### WHAT TO PRODUCE
Nothing but a number should be given: the count of lines in the listing that include "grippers".

### GIVEN DATA
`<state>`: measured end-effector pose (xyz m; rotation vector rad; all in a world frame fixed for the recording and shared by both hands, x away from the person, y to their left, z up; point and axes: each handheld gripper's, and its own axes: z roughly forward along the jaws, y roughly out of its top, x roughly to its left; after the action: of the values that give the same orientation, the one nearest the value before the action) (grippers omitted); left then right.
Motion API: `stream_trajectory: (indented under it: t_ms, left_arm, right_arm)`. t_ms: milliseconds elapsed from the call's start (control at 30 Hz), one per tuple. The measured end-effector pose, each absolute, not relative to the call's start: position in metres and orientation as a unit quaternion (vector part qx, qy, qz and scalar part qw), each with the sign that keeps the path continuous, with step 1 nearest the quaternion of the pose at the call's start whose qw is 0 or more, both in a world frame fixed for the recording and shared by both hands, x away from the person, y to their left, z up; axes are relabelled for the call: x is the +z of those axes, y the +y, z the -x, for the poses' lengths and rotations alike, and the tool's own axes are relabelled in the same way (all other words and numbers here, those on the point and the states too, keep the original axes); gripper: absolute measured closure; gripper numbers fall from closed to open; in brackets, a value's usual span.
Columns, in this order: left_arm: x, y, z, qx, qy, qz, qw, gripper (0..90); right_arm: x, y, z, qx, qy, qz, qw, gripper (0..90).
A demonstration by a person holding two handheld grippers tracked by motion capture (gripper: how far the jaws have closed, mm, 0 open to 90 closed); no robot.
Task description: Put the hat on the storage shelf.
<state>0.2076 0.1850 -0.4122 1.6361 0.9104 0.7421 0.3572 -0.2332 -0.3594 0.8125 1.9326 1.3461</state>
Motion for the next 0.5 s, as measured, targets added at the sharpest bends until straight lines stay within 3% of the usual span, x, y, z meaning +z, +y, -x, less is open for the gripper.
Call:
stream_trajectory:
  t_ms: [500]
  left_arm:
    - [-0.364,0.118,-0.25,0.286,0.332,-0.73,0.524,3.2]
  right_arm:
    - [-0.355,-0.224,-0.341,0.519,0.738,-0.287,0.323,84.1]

### SOLUTION FOR THIS EXERCISE
2